Of course, the child actors play a big role in translating the feeling of the book to the film. Before the movie’s casting, there were several rumours that the main parts would be played by well-known teenage actors (American ones at that!), so I was very pleased when I heard that the lead roles would instead be played by unknown British actors, who were the same age of Harry and his friends. This casting choice definitely added to the authenticity of the film, but the drawback was that due to their young age and lack of professional acting credits, the acting amongst some of the younger leads is a bit unstable.
Daniel Radcliffe (David Copperfield, December Boys, The Woman in Black) is charming and lovable as Harry, and I was instantly pleased by the fact that he looked just as Harry was described/drawn in the books, but Radcliffe’s acting is terribly shaky during some of the more serious scenes. The same goes for Emma Watson (Ballet Shoes, The Perks of Being a Wallflower) whom is convincing as bookworm, Hermione, but comes off being a bit shrill during the dramatic scenes. Probably the best of the three, and oddly with the least pre-Potter acting experience is Rupert Grint (Driving Lessons, Cherry Bomb), whom plays the character of Ron amazingly well, providing a perfect balance of comedic timing and earnest sentimentality to the role.

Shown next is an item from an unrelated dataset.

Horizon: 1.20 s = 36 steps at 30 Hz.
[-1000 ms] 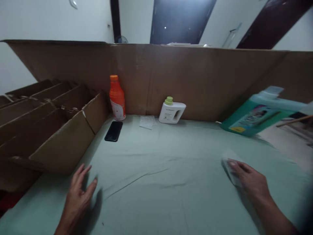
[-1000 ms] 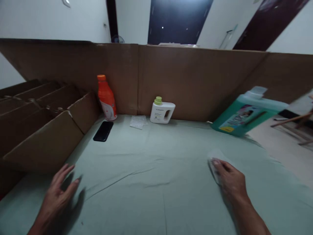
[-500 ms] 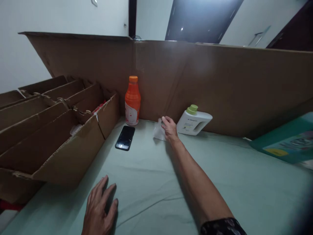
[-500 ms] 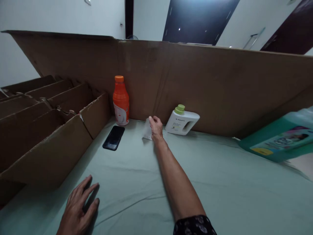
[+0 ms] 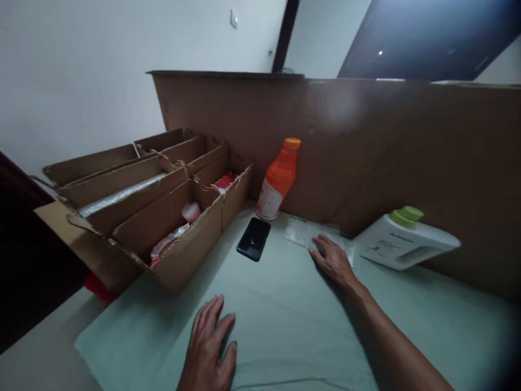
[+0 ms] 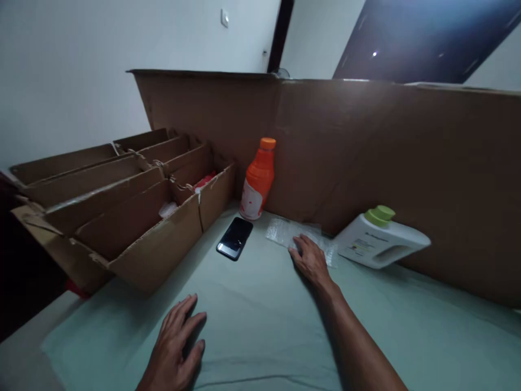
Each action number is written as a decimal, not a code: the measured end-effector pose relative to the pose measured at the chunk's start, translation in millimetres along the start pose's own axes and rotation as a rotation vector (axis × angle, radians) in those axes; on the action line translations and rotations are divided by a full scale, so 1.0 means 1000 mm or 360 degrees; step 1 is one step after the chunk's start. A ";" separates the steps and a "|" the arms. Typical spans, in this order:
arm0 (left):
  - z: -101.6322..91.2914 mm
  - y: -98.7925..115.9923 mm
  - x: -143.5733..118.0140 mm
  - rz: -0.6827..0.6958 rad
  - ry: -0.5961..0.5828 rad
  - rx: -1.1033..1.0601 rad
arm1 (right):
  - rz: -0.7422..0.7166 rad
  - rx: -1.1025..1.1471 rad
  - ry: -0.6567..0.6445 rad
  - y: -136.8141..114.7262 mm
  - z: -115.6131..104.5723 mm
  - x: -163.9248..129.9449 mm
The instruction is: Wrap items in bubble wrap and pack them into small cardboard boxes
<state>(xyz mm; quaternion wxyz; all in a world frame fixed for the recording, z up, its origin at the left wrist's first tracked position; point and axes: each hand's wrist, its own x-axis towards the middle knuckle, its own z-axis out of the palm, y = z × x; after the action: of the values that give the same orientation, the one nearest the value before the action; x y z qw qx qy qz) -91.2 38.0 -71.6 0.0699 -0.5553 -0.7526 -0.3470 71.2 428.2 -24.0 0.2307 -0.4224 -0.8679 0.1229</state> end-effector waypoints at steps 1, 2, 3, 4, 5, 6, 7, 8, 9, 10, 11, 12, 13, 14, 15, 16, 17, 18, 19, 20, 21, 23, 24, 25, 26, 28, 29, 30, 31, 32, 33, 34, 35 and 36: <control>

The adult actors definitely put out stronger performances. The ensemble cast is made up of several well-known British actors, including Richard Harris (Camelot, Gladiator) as the infinitely wise Headmaster, Dumbledore. Dame Maggie Smith (A Room with a View, Gosford Park, Downton Abbey) is equally appealing as the strict, yet likeable Professor McGonagall. Robbie Coltrane is extremely lovable as Hagrid, while Alan Rickman (Robin Hood: Prince of Thieves, Sense and Sensibility, Love Actually) is the perfect love-to-hate character, as the sneaky, slimy, sarcastic Professor Snape.
Also worth noting are the film’s sets and costume designs. Like the books, the film is set in Britain, and the film’s production took place accordingly in the UK. Several of the sets (including Privet Drive, and Diagon Alley) were built to scale on Warner Bros.’ Leavesden Studios. Most impressive of all, however, is Hogwarts Castle. The filming was split between an English castle and Gloucester Cathedral, and both settings create the massive, amazingly detailed castle/school that Harry and his friends call home. The medieval architecture and design fit in perfectly at a school full of wizards and witches. Likewise, the wizard robes and pointy hats which make up the costumes seem like the perfect outfitting for the young wizards. The special effects don’t seem as “special” as they did when the film was first released, however. Of course, it has been over a decade since these CGI effects were created, but the scenes of Harry and the Quidditch team flying on their broomsticks seem a lot less realistic now than they did in 2001.
Because of the un-special effects, weak acting from the child stars, and the slightly tedious runtime (the film clocks in at 125 minutes- nearly 3 hours long!), I would never classify Harry Potter and the Sorcerer’s Stone as the best film in the series (stay tuned on which movie I will give that distinction to…). However, it is a faithful adaptation of the book and perfectly captures the magic and wonder of Harry’s world. Fans of the book and young children will love this film and despite its flaws, it’s still an extremely enjoyable movie.